Each line of the data below that holds the word "Please" is to be reported in full.
[Input records Boundary: Start]
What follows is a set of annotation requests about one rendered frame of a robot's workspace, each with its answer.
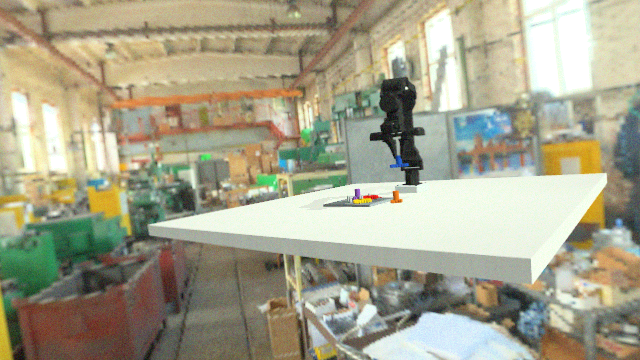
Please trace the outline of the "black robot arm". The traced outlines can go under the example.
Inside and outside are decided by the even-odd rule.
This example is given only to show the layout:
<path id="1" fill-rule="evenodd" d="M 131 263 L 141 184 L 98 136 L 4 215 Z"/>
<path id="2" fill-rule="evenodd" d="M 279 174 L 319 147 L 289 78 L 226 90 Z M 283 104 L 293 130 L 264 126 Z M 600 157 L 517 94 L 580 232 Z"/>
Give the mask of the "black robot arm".
<path id="1" fill-rule="evenodd" d="M 405 89 L 407 87 L 407 89 Z M 406 130 L 413 128 L 412 109 L 417 99 L 415 86 L 409 82 L 408 77 L 393 78 L 384 80 L 381 85 L 380 92 L 380 108 L 388 114 L 404 113 L 404 124 Z M 386 119 L 386 120 L 385 120 Z M 388 120 L 384 119 L 384 123 L 380 125 L 382 135 L 388 133 L 395 133 L 397 130 L 401 130 L 402 121 L 401 118 Z M 406 167 L 420 167 L 420 168 L 404 168 L 401 167 L 401 171 L 405 171 L 406 184 L 403 185 L 420 185 L 419 170 L 423 170 L 423 163 L 421 155 L 417 147 L 415 146 L 415 136 L 411 136 L 408 146 L 406 148 L 402 164 L 409 163 Z"/>

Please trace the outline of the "blue gear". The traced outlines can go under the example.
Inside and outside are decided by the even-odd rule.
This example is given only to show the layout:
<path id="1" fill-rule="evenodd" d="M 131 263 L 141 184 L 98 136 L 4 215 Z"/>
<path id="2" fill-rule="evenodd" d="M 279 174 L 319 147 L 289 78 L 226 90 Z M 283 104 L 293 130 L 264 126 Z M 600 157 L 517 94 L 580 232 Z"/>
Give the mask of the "blue gear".
<path id="1" fill-rule="evenodd" d="M 399 156 L 396 156 L 396 164 L 390 165 L 390 168 L 406 167 L 406 166 L 409 166 L 409 163 L 402 164 L 401 155 L 399 155 Z"/>

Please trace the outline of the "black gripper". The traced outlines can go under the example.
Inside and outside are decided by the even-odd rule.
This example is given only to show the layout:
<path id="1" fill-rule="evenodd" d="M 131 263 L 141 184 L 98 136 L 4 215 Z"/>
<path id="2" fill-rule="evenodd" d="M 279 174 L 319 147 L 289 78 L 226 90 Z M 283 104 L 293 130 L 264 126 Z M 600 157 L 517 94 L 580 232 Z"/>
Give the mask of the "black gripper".
<path id="1" fill-rule="evenodd" d="M 394 114 L 388 114 L 387 115 L 388 120 L 394 120 L 394 119 L 398 119 L 401 118 L 402 121 L 402 128 L 401 130 L 397 130 L 395 132 L 395 134 L 385 134 L 382 135 L 382 132 L 375 132 L 375 133 L 371 133 L 370 134 L 370 141 L 379 141 L 382 140 L 383 142 L 386 142 L 387 145 L 389 146 L 394 158 L 396 159 L 397 156 L 397 144 L 396 144 L 396 140 L 393 140 L 393 137 L 399 137 L 401 136 L 401 138 L 399 138 L 399 142 L 400 142 L 400 155 L 401 155 L 401 159 L 403 159 L 406 148 L 408 146 L 408 143 L 410 141 L 410 139 L 413 139 L 411 136 L 420 136 L 420 135 L 425 135 L 425 131 L 423 127 L 413 127 L 413 128 L 409 128 L 409 130 L 406 130 L 405 128 L 405 124 L 404 124 L 404 113 L 394 113 Z M 399 133 L 402 132 L 402 133 Z"/>

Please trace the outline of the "orange gear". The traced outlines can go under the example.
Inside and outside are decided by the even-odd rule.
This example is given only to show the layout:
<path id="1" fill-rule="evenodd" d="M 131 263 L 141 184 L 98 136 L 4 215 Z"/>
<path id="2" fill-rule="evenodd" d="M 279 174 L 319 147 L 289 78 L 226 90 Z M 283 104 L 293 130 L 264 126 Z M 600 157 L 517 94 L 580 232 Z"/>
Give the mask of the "orange gear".
<path id="1" fill-rule="evenodd" d="M 391 203 L 401 203 L 403 202 L 402 199 L 399 199 L 399 191 L 393 191 L 393 200 L 390 201 Z"/>
[Input records Boundary: End]
** Solution for this task **
Please trace the outline of the "black robot arm". The traced outlines can go under the example.
Please trace the outline of the "blue gear". The traced outlines can go under the example.
Please trace the outline of the "black gripper". The traced outlines can go under the example.
Please trace the outline of the "orange gear". The traced outlines can go under the example.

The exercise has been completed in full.